TARGET COMPANY’S PRODUCTS, POSITION
BMWi’s filing form requires the target company to fully explain its history, product type, product category, industry status, competitors, supplier list, customer list, and why it chooses the acquirer as a partner. The local government uses this to determine whether the target company has an irreplaceable and important position in the industrial chain, and within Germany and even the EU. The client is still waiting for the Federal Office of Economics and Export Control in Germany to determine the product attributes of the target company and its importance to the local industry.

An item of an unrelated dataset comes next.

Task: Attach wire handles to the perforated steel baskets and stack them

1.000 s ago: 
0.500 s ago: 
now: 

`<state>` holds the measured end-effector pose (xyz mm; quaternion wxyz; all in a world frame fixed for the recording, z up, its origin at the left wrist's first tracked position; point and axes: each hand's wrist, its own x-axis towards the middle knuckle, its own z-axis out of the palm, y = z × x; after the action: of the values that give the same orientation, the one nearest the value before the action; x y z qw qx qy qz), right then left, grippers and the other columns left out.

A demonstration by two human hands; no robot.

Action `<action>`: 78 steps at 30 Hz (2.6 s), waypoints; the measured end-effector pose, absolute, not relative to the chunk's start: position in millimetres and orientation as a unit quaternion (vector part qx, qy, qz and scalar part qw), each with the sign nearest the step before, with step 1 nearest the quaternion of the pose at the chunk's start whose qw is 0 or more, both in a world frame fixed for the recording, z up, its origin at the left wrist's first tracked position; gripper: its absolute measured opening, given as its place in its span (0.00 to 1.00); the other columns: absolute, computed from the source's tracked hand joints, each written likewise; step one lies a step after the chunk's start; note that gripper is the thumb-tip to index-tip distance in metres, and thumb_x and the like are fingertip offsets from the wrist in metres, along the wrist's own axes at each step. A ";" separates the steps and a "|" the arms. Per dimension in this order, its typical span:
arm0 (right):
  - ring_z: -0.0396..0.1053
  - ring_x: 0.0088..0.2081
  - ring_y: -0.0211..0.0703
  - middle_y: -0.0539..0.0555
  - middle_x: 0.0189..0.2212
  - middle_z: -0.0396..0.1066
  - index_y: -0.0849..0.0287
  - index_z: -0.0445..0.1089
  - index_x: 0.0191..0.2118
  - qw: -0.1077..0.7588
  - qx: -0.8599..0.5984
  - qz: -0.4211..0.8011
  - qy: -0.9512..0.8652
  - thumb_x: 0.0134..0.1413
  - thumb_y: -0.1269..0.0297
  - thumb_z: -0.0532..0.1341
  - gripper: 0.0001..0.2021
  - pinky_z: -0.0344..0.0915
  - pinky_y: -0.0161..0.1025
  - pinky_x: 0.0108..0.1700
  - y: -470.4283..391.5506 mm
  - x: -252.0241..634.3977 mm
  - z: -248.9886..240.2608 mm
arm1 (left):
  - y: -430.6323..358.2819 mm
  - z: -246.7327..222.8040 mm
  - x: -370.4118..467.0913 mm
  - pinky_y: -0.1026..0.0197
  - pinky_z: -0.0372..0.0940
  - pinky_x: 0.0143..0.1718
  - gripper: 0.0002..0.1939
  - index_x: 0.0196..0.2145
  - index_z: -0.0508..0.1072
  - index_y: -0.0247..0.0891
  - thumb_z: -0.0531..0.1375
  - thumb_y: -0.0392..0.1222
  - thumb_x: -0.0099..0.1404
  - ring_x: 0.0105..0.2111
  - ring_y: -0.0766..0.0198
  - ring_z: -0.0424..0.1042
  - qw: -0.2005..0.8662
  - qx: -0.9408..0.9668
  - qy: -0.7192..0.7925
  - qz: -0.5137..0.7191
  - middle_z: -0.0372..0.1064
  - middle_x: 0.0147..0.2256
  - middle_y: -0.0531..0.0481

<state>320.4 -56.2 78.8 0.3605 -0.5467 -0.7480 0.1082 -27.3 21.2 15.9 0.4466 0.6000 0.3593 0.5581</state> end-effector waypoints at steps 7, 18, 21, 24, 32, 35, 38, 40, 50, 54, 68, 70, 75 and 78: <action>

Based on these concerns of local governments, the EU and other governments in the FDI review, the author recommends that:
- Before a Chinese enterprise conducts a cross-border transaction, in-house counsel of the enterprise should lead the investment department and outside counsel to conduct a comprehensive review of the acquirer’s shareholding structure and the target company’s products;
- Before setting up the transaction structure, the enterprise should prepare for the possibility of being required to conduct an FDI review, comprehensively consider the shareholding structure, actual controller, company reputation, partners, pending disputes, etc., and evaluate whether the proposed acquirer is suitable;
- The in-house counsel should communicate with the investment department and business department, and jointly formulate a post-investment management plan from commercial and legal perspectives on the investment purpose and method, as well as post-investment management – including the arrangement of management personnel, location of R&D centre and production plant, and source and use of investment amount;
- Considering that it may be impossible to travel to the local area during the pandemic, the acquirer needs to be very careful when selecting managers to ensure their interests and goals are consistent with those of the acquirer, and that they can play their role to the maximum extent in the FDI review and post-investment integration and management of the target company; and
- A local lawyer should be hired as early as possible to analyse and predict whether the transaction is subject to FDI review, and the possible outcome of the review. The time required for the FDI review should be an important consideration in arrangement of the closing date of the transaction agreement.